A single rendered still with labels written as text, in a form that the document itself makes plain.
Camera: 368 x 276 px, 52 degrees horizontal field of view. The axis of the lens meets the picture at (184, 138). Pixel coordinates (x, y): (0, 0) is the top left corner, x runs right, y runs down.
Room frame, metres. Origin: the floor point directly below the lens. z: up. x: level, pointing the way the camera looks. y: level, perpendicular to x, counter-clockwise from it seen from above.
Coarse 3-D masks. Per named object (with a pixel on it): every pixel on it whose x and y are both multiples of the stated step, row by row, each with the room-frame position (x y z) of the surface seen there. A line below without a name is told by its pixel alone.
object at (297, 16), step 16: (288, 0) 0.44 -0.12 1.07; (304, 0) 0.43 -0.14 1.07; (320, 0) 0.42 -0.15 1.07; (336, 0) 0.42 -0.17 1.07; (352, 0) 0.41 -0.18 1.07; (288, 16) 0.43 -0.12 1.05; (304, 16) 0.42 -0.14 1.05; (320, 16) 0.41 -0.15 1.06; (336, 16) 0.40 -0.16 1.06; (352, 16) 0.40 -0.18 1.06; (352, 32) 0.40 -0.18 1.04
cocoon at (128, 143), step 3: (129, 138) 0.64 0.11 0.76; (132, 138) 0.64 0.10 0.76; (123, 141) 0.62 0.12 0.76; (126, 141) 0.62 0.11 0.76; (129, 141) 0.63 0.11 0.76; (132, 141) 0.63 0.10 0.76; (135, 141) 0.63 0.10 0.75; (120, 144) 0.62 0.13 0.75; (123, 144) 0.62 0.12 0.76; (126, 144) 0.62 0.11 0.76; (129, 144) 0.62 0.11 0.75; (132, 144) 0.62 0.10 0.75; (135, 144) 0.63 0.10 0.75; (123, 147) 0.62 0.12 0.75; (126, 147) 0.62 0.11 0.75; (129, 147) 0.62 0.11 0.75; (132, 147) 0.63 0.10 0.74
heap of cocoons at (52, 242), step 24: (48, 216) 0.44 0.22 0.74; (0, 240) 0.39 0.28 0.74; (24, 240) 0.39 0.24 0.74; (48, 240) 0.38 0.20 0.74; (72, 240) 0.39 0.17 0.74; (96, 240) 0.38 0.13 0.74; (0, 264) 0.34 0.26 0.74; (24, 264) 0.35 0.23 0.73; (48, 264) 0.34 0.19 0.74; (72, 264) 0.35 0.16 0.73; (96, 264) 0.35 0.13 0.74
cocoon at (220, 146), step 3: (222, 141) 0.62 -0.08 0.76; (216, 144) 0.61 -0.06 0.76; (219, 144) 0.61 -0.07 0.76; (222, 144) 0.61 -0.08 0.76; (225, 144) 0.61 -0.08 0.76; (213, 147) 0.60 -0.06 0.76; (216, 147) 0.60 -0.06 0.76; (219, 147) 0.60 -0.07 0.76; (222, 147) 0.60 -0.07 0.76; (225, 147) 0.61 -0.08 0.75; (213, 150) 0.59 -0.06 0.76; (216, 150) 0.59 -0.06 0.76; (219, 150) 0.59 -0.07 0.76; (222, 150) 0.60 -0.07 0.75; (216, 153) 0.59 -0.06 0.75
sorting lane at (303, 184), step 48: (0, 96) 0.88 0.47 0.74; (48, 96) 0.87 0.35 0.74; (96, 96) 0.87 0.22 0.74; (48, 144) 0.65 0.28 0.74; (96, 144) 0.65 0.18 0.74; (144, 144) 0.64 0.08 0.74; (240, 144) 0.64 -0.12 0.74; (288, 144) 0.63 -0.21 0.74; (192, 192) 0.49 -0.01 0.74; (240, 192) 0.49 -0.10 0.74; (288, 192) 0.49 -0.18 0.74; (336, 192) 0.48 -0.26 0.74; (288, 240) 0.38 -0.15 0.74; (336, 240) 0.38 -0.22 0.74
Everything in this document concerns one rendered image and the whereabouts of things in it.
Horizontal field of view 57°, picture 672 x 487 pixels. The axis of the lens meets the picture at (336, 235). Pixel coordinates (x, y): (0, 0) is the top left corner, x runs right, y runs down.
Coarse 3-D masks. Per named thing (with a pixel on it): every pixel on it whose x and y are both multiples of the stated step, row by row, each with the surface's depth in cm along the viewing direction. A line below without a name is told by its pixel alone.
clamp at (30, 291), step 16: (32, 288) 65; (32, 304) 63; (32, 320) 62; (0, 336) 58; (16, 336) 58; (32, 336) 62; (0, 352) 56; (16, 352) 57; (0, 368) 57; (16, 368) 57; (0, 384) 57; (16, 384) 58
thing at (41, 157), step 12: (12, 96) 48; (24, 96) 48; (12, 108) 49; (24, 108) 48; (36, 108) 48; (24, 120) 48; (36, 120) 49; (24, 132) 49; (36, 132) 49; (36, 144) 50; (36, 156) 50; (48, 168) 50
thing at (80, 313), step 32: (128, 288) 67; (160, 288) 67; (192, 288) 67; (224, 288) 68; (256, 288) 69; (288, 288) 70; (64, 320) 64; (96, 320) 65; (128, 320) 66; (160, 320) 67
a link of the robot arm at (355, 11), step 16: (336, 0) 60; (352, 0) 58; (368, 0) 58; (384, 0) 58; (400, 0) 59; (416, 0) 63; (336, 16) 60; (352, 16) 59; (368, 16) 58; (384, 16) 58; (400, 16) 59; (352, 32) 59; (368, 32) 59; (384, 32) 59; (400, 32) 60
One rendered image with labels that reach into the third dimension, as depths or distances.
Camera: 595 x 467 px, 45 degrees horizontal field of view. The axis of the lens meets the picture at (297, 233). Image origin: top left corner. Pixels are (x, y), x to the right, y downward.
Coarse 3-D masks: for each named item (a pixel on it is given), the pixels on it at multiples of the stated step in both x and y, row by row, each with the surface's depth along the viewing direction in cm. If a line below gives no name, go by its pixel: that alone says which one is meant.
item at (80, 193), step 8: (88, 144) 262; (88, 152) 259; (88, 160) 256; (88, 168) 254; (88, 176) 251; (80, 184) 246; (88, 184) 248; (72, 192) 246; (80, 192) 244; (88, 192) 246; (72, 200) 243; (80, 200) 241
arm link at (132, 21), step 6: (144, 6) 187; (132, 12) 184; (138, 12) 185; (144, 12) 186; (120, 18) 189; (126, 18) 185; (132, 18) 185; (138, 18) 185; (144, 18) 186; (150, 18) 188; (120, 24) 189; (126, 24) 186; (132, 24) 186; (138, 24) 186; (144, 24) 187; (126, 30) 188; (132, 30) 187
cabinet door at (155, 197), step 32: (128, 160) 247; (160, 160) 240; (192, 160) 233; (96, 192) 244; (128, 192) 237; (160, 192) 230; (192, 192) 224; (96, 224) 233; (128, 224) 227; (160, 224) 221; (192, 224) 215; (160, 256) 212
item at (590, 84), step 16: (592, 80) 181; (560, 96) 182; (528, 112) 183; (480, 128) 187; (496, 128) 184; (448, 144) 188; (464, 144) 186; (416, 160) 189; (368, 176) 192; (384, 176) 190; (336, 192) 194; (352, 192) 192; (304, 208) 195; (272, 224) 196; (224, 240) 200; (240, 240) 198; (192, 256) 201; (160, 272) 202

- **What is needed**:
Each line from the start of the listing through the line with "Camera: 368 x" is to be restated verbatim, both ends included.

- **Problem solution**:
A single rendered still with labels written as text, in a form that the document itself makes plain.
Camera: 368 x 276 px, 52 degrees horizontal field of view. The axis of the lens meets the picture at (184, 138). Pixel coordinates (x, y): (0, 0) is the top left corner, x runs right, y runs down.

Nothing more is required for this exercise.